Ou se situent les limites? Jusqu’où peut-on aller afin d’exaucer le souhait d’enfanter? Car ses limites n’ont de cesse que d’être repoussées par la technique et l’innovation pour répondre à la demande. Petit à petit des femmes courageuses font sauter des verrous et empruntent de nouveaux chemins, ceux qui paraissaient jusque-là impensables. C’est le même chemin qu’a parcouru une équipe gynécologique allemande de Tübingen, et l’a conduit à rendre public le succès obtenu: la première transplantation d’utérus en Allemagne. Idée folle ou esprit d’innovation? La question ne se poserait pas aux 15000 Allemandes qui pourraient en faire la demande en raison de la perte de cet organe suite à un cancer ou une malformation. Après 10 années de préparation, le don d’utérus d’une mère pour sa fille a été réalisé par transplantation, afin qu’elle puisse mettre au monde ses propres enfants.
Le prélèvement a duré pas moins de 12 h, comparés au 4h qu’a pris l’implantation. Après avoir recousu 2 veines, 2 artères, et les ligaments de l’utérus, les trompes de fallope ne sont pas recousu en raison du risque trop important de grossesse extra-uterine. Ce qui rend impossible la conception naturelle. Avec de la chance, cette patiente pourra mettre au monde deux enfants grâce à la fécondation in vitro et à la césarienne. Puis, le greffon sera retiré pour éviter la prise d’antirejet à vie. Lors d’un communiqué de presse les critiques ont été dures à l’encontre de cette nouvelle technique, mais ont été évoquées aussi les questions de coût qui est estimé entre 50000 et 100000 euros. Pour sa première transplantation l’équipe de Tubigen a dû convaincre, les organismes de contrôle ainsi qu’une commission d’éthique, que son but était l’amélioration des conditions de vie des femmes. Peut d’entre nous ont conscience qu’une femme sur 4500 environ dans le monde naît sans vagin et sans utérus: c’est le syndrome MRKH. Et la raison en est simple, c’est un grand tabou.

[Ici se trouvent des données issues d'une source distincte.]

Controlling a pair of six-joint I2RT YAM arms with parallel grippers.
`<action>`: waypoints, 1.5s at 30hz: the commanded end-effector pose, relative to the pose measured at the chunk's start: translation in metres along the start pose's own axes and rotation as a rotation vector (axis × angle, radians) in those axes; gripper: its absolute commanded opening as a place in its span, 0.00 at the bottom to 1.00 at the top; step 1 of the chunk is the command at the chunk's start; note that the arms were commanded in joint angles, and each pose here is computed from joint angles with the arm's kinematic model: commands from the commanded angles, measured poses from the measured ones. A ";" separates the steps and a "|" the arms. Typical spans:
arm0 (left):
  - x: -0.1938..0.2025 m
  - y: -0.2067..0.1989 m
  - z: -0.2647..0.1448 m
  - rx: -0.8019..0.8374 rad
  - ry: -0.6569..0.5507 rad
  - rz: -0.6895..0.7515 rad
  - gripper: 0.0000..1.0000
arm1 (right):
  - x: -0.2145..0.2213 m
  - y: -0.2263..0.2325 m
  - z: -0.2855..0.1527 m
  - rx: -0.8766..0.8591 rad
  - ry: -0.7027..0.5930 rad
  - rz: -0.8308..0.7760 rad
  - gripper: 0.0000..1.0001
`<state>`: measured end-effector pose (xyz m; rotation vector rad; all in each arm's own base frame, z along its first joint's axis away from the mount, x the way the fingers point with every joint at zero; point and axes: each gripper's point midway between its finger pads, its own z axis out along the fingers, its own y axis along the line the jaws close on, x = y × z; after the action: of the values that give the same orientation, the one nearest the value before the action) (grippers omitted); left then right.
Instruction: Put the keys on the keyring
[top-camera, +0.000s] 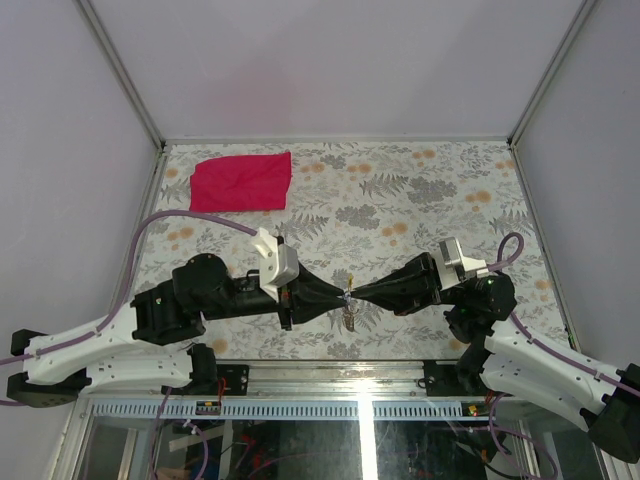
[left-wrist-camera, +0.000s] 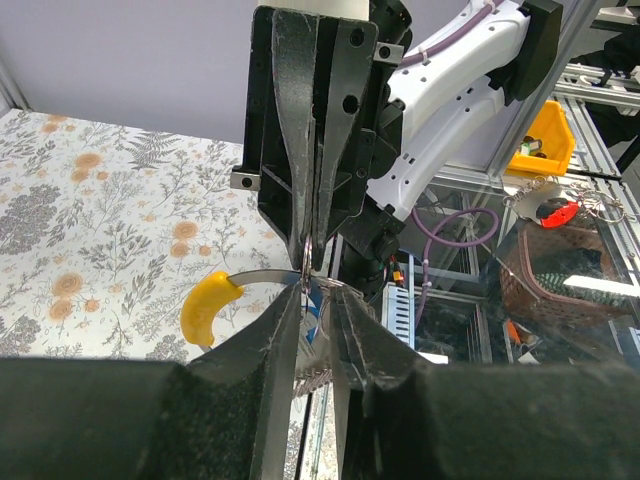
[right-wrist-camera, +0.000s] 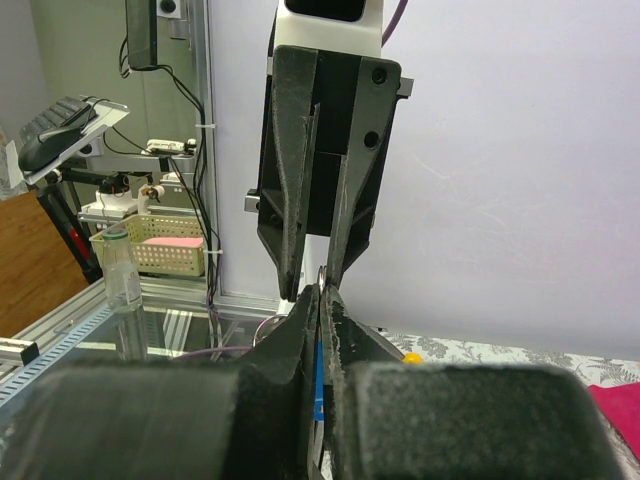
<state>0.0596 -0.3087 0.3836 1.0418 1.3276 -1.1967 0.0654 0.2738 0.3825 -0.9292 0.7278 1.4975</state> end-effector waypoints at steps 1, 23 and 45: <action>-0.026 -0.004 0.001 0.011 -0.091 0.015 0.18 | -0.029 0.012 0.006 -0.051 -0.075 -0.073 0.00; -0.030 -0.008 0.012 0.042 -0.075 0.031 0.00 | -0.022 0.013 0.005 -0.057 -0.058 -0.056 0.00; 0.015 0.022 -0.007 -0.107 0.410 0.092 0.00 | 0.003 -0.019 -0.020 0.166 0.175 -0.200 0.30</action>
<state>0.0728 -0.3058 0.3841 1.2164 1.5352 -0.9800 0.0733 0.2604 0.3660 -0.9756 0.7993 1.2778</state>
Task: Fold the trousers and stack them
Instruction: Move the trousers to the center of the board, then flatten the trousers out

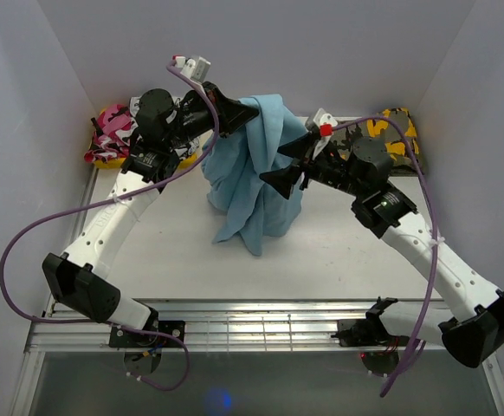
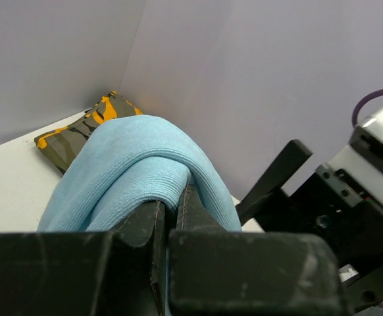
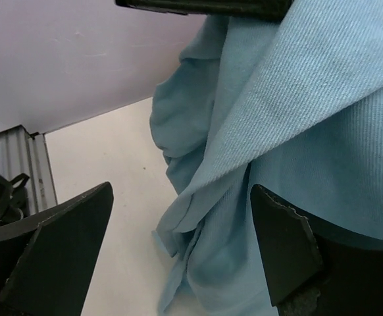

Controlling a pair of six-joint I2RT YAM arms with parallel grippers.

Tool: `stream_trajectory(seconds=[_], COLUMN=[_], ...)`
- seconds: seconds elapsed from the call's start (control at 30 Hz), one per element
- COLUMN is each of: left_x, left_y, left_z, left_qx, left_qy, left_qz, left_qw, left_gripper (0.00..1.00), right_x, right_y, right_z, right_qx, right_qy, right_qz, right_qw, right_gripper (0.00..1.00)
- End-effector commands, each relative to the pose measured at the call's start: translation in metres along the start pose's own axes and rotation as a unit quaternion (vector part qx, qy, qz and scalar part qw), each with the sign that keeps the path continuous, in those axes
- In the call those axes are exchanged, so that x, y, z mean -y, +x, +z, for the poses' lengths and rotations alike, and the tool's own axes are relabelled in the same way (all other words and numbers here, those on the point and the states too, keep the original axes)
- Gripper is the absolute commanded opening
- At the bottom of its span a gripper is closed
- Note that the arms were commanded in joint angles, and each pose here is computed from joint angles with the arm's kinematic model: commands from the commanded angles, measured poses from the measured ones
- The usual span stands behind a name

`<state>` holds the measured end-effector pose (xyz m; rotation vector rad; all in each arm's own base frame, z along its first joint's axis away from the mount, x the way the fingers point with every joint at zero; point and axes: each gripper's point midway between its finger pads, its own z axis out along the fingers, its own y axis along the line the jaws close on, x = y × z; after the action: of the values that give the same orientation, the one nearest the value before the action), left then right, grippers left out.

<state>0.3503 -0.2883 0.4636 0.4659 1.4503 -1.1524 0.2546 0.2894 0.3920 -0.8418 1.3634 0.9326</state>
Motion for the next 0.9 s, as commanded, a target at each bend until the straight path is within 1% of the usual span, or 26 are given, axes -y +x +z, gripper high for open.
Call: stream_trajectory(seconds=[0.0,0.03,0.1,0.13,0.2,0.23,0.27,0.3,0.33,0.37,0.4,0.43,0.47,0.5,0.53,0.57,0.6,0.63,0.7,0.73,0.8,0.83,0.87], left_x=[0.035,0.035,0.040,0.044,0.046,0.051,0.050,0.049,0.049,0.049,0.048,0.045,0.046,0.037,0.032,0.027,0.027,0.025,0.035,0.035,0.040,0.039,0.037], left_y=[-0.061,-0.063,-0.070,-0.074,-0.078,-0.083,-0.084,-0.086,-0.090,-0.099,-0.103,-0.105,-0.113,-0.123,-0.129,-0.140,-0.159,-0.171,-0.193,-0.202,-0.207,-0.204,-0.199], left_z=[-0.008,-0.009,-0.013,-0.017,-0.021,-0.027,-0.030,-0.033,-0.037,-0.045,-0.049,-0.053,-0.065,-0.075,-0.085,-0.098,-0.121,-0.135,-0.162,-0.173,-0.182,-0.185,-0.184], left_qx=[0.085,0.088,0.098,0.103,0.109,0.117,0.121,0.127,0.133,0.148,0.156,0.159,0.172,0.193,0.203,0.221,0.255,0.270,0.300,0.308,0.305,0.298,0.286], left_qy=[0.025,0.023,0.023,0.024,0.019,0.018,0.010,0.002,-0.007,-0.024,-0.036,-0.051,-0.067,-0.104,-0.133,-0.162,-0.200,-0.231,-0.261,-0.284,-0.295,-0.301,-0.300], left_qz=[0.059,0.060,0.064,0.066,0.068,0.073,0.079,0.082,0.084,0.091,0.092,0.090,0.096,0.105,0.115,0.129,0.146,0.189,0.240,0.273,0.306,0.312,0.316], left_qw=[0.994,0.994,0.993,0.992,0.992,0.990,0.989,0.989,0.988,0.984,0.983,0.982,0.978,0.970,0.963,0.953,0.935,0.916,0.886,0.866,0.852,0.851,0.854], left_gripper=[0.00,0.00,0.00,0.00,0.00,0.00,0.00,0.00,0.00,0.00,0.00,0.00,0.00,0.00,0.00,0.00,0.00,0.00,0.00,0.00,0.00,0.00,0.00], right_x=[0.016,0.027,0.046,0.065,0.077,0.087,0.092,0.096,0.105,0.108,0.110,0.110,0.108,0.106,0.092,0.084,0.074,0.060,0.040,0.033,0.025,0.023,0.022], right_y=[0.006,0.021,0.034,0.052,0.063,0.073,0.074,0.074,0.080,0.080,0.080,0.076,0.072,0.067,0.048,0.045,0.039,0.029,0.015,0.022,0.023,0.029,0.032], right_z=[0.027,0.037,0.045,0.050,0.055,0.058,0.059,0.061,0.061,0.062,0.063,0.065,0.066,0.067,0.074,0.074,0.078,0.080,0.087,0.089,0.090,0.091,0.089], right_qx=[0.009,-0.010,-0.029,-0.049,-0.064,-0.074,-0.076,-0.076,-0.086,-0.089,-0.092,-0.097,-0.097,-0.096,-0.080,-0.089,-0.085,-0.073,-0.058,-0.072,-0.086,-0.095,-0.104], right_qy=[0.031,0.054,0.098,0.136,0.156,0.174,0.187,0.192,0.211,0.214,0.214,0.208,0.201,0.194,0.155,0.138,0.117,0.087,0.054,0.032,0.011,-0.001,-0.006], right_qz=[-0.027,-0.022,-0.042,-0.043,-0.051,-0.050,-0.051,-0.055,-0.063,-0.073,-0.080,-0.088,-0.096,-0.100,-0.108,-0.110,-0.120,-0.127,-0.145,-0.149,-0.145,-0.152,-0.160], right_qw=[0.999,0.998,0.994,0.989,0.984,0.981,0.978,0.977,0.972,0.970,0.969,0.969,0.970,0.971,0.979,0.980,0.982,0.985,0.986,0.986,0.986,0.984,0.982], right_gripper=[0.90,0.90,0.90,0.90,0.91,0.94,0.95,0.86,0.75,0.35,0.14,0.08,0.08,0.08,0.08,0.08,0.08,0.08,0.08,0.08,0.08,0.08,0.08])
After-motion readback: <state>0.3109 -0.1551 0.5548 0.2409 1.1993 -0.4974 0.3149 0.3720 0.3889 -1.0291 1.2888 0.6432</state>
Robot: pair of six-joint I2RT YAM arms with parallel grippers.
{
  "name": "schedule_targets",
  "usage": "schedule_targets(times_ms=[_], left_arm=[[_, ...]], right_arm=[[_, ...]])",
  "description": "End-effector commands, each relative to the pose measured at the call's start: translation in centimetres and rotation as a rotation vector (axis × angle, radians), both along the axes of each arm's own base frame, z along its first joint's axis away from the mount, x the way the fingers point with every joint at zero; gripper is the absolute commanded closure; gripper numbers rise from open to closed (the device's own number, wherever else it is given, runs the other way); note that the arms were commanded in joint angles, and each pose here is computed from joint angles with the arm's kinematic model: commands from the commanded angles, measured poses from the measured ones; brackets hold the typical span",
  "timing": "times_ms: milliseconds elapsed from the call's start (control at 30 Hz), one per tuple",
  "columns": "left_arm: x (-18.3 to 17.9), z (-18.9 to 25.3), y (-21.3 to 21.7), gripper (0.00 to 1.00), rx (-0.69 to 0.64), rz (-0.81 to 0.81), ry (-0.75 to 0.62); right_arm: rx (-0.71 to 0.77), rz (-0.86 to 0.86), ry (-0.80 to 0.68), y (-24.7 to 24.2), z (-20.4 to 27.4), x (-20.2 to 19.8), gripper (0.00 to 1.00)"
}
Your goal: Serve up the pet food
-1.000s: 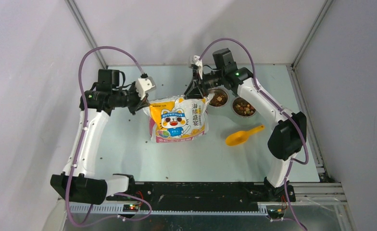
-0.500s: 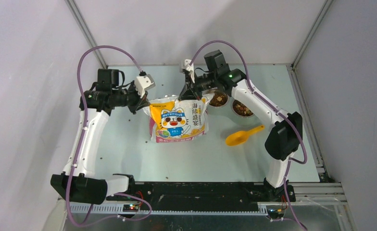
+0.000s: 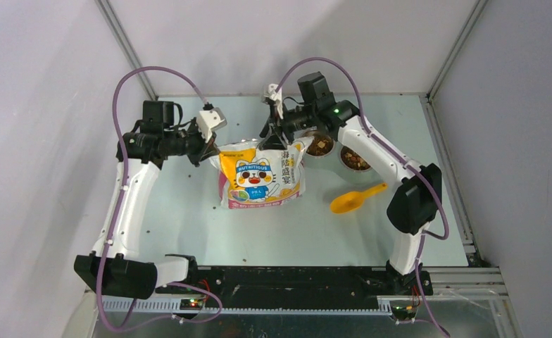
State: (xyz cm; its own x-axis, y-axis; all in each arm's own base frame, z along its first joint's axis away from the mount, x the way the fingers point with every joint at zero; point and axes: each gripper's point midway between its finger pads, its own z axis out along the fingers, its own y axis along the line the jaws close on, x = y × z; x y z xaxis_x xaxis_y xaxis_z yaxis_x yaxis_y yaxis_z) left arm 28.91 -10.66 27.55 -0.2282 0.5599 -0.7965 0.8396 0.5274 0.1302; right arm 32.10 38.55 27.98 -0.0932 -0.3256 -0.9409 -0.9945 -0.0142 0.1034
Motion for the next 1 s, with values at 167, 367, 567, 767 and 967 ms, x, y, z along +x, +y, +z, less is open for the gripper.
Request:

Le syndrome de Rokitansky qui est aussi appelé MRKH n’est en général diagnostiqué qu’à l’adolescence. La jeune fille n’a jamais de règles mais elle a quand même une poitrine normalement développée et tous les signes de féminité extérieurs. Après de nombreux examens, les médecins remarquent qu’elle a des ovaires et des trompes mais n’a ni utérus ni vagin développé. Il faudra alors qu’elle choisisse, avec son médecin et suivant la malléabilité de la cupule vaginale, entre une opération chirurgicale pour créer un vagin ou des dilatations qu’elle fera par elle-même et par la suite avec l’aide de son concubin en ayant des rapports sexuels au fur et à mesure du temps, de la patience et de la compassion de son copain. Elle a également la possibilité de ne rien tenter et d’accepter cet état. Elle ne pourra jamais porter d’enfant. La jeune fille vit alors un choc très fort mêlé d’inquiétudes, d’interrogations et de désillusions qui peuvent influencer sa vie sexuelle et sa vie de femme.
Depuis les années 2000, plus de 20 transplantations se sont déroulées à travers le monde et se sont souvent voué à l’échec. Le plus grand taux de succès se trouve en suède dans la clinique de Göteborg: 7 sur 9 ont réussi. L’université médicale suédoise de Göteborg avait été la première au monde en 2013 à effectuer avec succès une telle greffe, qui a permis à la patiente de donner naissance à un enfant en septembre 2014, le premier à être procréée avec un utérus implanté. Aux USA 5 transplantations ont été réalisé grace en partie aux dons d’organes, mais dans 4 cas il a fallu retirer le greffon. Encore inédite en France, la greffe de l’utérus pourrait bien devenir une véritable option thérapeutique dans les années à venir. Un espoir pour un grand nombre de femmes souffrant d’infertilité utérine. Suite à la transplantation, cette patiente allemande devra attendre un an avant de pouvoir se faire implanter un embryon. Pour elle, le jeu en vaut la chandelle.